Reporters sans frontières condamne la mise sur écoutes de lignes téléphoniques du quotidien A Folha de São Paulo à Brasilia, dont le journal a eu connaissance le 8 novembre 2006. C'est la deuxième fois en dix jours que les autorités fédérales tentent d'obtenir les sources de journalistes enquêtant sur un récent scandale électoral.
Reporters sans frontières condamne le placement sur écoutes téléphoniques, révélé le 8 novembre 2006, du bureau de Brasilia du quotidien A Folha de São Paulo par la police fédérale. L'organisation estime que le droit constitutionnel des journalistes à la protection du secret de leurs sources a été bafoué, et note que pour la deuxième fois en dix jours, le “scandale du dossier” qui a empoisonné la campagne de réélection du président Luiz Inácio Lula da Silva, suscite des abus contre la liberté de la presse.

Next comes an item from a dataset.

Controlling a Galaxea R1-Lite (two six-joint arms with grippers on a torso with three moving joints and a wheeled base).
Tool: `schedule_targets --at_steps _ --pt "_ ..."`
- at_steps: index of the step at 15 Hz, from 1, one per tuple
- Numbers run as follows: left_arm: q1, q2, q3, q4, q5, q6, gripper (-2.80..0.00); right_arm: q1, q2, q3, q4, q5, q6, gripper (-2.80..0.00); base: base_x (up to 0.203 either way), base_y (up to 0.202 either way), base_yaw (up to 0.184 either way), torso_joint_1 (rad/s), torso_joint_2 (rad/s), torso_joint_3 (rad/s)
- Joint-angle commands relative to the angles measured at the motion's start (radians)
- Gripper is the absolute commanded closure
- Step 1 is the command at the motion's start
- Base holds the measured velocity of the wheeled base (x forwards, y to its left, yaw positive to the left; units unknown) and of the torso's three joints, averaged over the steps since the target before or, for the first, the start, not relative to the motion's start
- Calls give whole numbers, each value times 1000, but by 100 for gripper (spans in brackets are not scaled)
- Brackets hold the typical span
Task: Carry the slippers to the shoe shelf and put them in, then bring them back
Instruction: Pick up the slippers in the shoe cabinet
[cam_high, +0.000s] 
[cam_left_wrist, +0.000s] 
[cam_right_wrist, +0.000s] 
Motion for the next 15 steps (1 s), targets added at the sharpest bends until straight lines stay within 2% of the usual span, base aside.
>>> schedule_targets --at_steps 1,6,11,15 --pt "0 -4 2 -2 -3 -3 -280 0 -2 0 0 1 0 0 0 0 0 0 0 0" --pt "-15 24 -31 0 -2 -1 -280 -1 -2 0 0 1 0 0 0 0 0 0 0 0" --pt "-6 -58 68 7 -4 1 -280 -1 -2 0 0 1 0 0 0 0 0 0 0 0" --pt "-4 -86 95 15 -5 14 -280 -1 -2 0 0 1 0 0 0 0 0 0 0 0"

“Après les tentatives d'intimidation contre trois journalistes de l'hebdomadaire Veja (cf. communiqué), les autorités fédérales abusent une fois encore de leur pouvoir pour obliger des journalistes à livrer leurs sources d'information dans une affaire qui a éclaboussé l'entourage présidentiel. Croit-on sérieusement protéger le pouvoir en mettant la presse sous surveillance ? Le droit des journalistes à protéger leurs sources est garanti par la Constitution fédérale et la Déclaration de Chapultepec sur la liberté d'expression et d'information que le président Lula a signé le 3 mai 2006. Nous demandons au juge qui a ordonné ces écoutes de revenir sur sa décision”, a déclaré Reporters sans frontières.
Le quotidien A Folha de São Paulo a appris, le 8 novembre, que deux lignes téléphoniques - l'une fixe, et l'autre cellulaire - de son bureau de Brasilia, installé dans la salle de presse de la Chambre des députés, avaient été écoutées par la police fédérale dans une période comprise entre le 1er août et le 29 septembre 2006. Les deux numéros avaient été inclus, avec l'aval d'un juge, à une liste de 168 lignes placées sur écoutes dans le cadre de l'enquête sur le “scandale du dossier”.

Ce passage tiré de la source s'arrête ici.